Problem to solve
Lines from the beginning of the data below through the one containing "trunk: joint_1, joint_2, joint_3" are to be printed exactly as they appear.

Raw data
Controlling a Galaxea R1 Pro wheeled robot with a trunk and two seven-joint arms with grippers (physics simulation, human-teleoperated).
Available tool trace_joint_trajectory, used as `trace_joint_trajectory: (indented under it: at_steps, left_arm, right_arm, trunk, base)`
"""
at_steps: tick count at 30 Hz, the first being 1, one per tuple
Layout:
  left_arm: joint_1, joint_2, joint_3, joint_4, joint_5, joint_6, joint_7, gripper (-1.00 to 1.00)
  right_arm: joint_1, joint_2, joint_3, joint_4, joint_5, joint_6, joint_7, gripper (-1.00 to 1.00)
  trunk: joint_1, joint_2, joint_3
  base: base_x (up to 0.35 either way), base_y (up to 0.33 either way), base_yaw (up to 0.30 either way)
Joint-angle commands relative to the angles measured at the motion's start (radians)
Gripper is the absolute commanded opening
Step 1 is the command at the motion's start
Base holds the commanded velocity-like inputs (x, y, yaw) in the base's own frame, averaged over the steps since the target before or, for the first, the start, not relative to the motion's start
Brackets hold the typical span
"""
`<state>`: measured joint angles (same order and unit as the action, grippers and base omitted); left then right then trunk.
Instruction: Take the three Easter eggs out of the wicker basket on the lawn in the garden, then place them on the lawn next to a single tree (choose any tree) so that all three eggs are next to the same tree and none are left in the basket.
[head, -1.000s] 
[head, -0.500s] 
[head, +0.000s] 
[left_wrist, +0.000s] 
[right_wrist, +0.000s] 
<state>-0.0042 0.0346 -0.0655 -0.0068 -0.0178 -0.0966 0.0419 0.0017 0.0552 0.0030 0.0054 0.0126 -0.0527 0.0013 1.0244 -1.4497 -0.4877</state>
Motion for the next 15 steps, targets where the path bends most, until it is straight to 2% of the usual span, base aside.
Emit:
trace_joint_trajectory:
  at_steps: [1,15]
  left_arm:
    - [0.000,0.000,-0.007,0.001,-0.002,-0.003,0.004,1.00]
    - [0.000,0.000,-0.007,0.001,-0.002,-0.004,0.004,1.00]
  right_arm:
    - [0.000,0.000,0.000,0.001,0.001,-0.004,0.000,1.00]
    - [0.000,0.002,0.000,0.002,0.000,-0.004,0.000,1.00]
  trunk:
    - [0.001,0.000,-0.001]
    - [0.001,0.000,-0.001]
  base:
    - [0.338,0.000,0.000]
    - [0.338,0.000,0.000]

Answer box
Controlling a Galaxea R1 Pro wheeled robot with a trunk and two seven-joint arms with grippers (physics simulation, human-teleoperated).
Available tool trace_joint_trajectory, used as `trace_joint_trajectory: (indented under it: at_steps, left_arm, right_arm, trunk, base)`
"""
at_steps: tick count at 30 Hz, the first being 1, one per tuple
Layout:
  left_arm: joint_1, joint_2, joint_3, joint_4, joint_5, joint_6, joint_7, gripper (-1.00 to 1.00)
  right_arm: joint_1, joint_2, joint_3, joint_4, joint_5, joint_6, joint_7, gripper (-1.00 to 1.00)
  trunk: joint_1, joint_2, joint_3

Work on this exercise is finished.